=== Records shown ===
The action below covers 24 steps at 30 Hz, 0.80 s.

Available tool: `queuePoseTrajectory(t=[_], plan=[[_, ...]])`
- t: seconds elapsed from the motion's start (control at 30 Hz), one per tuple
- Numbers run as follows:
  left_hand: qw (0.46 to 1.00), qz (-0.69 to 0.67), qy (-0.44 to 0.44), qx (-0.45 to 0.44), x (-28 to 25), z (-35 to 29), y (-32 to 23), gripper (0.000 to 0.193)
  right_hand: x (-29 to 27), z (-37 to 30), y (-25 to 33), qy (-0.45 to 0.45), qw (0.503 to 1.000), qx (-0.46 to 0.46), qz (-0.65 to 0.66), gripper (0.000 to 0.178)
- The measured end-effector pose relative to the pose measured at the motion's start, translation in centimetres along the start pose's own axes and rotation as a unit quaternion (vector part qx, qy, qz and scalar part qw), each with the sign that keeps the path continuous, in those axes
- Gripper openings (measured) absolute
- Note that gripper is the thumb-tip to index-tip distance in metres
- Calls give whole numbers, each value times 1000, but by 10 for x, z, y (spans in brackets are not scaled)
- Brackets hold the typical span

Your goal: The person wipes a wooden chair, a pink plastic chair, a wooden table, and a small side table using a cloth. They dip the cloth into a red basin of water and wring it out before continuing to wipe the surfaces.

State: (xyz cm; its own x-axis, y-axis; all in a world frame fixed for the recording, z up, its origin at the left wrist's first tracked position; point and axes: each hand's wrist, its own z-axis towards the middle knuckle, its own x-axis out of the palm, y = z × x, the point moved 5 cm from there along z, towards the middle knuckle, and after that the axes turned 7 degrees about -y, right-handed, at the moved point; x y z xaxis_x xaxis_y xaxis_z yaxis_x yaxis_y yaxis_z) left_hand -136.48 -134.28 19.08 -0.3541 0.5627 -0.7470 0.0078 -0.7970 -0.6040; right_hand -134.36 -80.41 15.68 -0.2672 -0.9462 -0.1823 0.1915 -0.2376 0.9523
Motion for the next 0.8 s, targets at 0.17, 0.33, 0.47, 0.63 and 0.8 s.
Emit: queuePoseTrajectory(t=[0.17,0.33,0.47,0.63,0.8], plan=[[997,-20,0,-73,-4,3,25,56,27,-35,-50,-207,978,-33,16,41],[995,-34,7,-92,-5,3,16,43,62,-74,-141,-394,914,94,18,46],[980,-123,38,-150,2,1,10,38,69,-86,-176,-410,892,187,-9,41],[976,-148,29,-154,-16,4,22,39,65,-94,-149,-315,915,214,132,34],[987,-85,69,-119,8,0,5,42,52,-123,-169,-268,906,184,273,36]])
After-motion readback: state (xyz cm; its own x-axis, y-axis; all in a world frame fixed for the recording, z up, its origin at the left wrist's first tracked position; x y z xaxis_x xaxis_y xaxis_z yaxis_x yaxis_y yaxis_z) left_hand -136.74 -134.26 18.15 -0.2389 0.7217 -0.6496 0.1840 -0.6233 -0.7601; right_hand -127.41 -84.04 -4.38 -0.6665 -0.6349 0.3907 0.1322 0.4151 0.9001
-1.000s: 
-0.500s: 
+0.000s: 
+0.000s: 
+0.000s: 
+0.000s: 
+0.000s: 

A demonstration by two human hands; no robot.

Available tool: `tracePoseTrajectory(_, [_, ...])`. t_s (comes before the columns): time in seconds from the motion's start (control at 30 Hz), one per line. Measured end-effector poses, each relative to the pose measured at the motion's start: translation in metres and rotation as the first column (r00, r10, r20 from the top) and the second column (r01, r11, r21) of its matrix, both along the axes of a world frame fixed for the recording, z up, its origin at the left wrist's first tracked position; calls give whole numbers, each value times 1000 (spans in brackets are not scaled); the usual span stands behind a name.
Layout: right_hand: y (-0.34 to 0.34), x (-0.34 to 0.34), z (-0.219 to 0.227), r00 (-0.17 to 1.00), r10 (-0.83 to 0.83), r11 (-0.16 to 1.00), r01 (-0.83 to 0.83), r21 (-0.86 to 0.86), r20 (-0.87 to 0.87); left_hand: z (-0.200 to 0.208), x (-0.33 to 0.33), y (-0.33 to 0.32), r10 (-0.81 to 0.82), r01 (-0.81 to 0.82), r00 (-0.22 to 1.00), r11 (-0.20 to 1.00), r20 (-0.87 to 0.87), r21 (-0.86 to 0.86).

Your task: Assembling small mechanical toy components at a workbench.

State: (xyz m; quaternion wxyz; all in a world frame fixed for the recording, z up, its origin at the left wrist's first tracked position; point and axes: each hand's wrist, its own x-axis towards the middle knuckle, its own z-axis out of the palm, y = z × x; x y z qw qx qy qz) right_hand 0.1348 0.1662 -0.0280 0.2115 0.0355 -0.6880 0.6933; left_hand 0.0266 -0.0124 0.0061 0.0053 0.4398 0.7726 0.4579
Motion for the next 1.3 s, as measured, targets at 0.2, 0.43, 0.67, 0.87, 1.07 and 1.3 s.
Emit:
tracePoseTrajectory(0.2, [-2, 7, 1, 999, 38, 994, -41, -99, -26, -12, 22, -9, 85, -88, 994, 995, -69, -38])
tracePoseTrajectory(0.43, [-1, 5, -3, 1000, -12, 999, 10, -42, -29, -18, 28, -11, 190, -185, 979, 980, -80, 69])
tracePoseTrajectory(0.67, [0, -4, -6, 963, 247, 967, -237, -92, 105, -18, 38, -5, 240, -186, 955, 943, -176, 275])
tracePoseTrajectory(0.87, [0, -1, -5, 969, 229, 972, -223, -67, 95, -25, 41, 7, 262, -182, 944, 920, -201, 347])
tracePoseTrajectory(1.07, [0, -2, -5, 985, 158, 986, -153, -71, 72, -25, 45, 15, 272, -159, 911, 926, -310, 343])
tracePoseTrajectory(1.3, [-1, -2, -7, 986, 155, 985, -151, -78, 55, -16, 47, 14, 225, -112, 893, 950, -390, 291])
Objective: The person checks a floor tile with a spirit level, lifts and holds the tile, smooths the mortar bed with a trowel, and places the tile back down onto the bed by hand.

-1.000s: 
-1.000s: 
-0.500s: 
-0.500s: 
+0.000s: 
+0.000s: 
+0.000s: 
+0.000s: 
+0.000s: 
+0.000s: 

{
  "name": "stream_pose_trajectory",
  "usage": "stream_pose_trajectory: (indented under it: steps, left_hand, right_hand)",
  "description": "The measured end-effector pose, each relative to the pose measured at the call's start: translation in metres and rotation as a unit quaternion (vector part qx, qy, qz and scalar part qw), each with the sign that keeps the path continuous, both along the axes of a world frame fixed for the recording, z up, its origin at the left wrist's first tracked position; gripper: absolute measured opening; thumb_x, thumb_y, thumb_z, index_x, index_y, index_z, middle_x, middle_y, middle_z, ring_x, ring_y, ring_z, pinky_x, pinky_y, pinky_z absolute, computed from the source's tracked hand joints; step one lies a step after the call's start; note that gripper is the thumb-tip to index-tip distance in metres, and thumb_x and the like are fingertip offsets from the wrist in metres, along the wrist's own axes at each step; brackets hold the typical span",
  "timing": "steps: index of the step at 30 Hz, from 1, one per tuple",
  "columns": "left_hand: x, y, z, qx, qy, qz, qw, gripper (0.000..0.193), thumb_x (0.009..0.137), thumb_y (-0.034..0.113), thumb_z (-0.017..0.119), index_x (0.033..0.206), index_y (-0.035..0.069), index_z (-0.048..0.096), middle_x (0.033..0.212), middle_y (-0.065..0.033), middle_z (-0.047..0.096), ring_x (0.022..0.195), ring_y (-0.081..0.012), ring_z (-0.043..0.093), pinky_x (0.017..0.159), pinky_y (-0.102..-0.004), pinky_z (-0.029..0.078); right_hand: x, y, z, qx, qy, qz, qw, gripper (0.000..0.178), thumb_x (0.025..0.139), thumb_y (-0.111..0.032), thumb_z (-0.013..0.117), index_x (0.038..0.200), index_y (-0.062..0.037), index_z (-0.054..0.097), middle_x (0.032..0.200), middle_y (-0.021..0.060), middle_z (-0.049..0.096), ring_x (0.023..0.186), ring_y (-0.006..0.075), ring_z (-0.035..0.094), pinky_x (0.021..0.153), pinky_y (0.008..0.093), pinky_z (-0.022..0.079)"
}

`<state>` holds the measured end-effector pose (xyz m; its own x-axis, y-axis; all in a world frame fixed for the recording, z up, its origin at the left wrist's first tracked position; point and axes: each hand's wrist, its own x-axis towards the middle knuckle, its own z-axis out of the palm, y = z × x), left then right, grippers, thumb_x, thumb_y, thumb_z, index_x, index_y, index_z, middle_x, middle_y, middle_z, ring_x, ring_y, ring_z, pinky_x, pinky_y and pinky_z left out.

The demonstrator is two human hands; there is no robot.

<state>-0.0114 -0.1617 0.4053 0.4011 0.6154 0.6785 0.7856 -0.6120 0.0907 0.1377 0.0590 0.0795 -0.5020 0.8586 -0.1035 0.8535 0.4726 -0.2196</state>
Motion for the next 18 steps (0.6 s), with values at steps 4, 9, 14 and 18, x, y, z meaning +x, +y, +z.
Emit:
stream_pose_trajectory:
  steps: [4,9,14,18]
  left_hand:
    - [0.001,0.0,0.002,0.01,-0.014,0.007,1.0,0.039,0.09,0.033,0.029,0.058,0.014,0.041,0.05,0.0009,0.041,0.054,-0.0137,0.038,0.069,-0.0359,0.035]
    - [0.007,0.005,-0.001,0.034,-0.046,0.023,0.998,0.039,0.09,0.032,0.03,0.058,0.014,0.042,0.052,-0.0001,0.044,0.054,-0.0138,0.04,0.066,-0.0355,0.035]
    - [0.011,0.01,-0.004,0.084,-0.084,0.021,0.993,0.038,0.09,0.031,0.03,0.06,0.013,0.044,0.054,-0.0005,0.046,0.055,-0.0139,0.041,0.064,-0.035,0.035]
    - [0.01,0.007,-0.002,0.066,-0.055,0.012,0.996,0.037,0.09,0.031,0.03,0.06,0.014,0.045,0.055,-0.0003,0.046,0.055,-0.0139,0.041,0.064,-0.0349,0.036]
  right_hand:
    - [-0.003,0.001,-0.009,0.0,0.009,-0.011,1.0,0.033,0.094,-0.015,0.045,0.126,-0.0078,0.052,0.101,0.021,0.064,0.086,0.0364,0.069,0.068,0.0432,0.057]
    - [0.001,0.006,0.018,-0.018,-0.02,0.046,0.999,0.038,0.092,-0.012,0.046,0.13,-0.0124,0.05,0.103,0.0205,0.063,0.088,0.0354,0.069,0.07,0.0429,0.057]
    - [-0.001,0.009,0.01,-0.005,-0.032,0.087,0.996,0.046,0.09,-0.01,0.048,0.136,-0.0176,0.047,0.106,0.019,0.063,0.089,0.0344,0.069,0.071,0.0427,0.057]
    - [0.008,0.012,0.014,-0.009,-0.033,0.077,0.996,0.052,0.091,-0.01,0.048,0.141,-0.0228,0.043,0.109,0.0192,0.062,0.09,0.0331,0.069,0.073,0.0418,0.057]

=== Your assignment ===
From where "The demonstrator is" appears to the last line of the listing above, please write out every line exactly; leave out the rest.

=== Response ===
The demonstrator is two human hands; there is no robot.

<state>-0.0114 -0.1617 0.4053 0.4011 0.6154 0.6785 0.7856 -0.6120 0.0907 0.1377 0.0590 0.0795 -0.5020 0.8586 -0.1035 0.8535 0.4726 -0.2196</state>
Motion for the next 18 steps (0.6 s), with values at steps 4, 9, 14 and 18, x, y, z meaning +x, +y, +z.
Emit:
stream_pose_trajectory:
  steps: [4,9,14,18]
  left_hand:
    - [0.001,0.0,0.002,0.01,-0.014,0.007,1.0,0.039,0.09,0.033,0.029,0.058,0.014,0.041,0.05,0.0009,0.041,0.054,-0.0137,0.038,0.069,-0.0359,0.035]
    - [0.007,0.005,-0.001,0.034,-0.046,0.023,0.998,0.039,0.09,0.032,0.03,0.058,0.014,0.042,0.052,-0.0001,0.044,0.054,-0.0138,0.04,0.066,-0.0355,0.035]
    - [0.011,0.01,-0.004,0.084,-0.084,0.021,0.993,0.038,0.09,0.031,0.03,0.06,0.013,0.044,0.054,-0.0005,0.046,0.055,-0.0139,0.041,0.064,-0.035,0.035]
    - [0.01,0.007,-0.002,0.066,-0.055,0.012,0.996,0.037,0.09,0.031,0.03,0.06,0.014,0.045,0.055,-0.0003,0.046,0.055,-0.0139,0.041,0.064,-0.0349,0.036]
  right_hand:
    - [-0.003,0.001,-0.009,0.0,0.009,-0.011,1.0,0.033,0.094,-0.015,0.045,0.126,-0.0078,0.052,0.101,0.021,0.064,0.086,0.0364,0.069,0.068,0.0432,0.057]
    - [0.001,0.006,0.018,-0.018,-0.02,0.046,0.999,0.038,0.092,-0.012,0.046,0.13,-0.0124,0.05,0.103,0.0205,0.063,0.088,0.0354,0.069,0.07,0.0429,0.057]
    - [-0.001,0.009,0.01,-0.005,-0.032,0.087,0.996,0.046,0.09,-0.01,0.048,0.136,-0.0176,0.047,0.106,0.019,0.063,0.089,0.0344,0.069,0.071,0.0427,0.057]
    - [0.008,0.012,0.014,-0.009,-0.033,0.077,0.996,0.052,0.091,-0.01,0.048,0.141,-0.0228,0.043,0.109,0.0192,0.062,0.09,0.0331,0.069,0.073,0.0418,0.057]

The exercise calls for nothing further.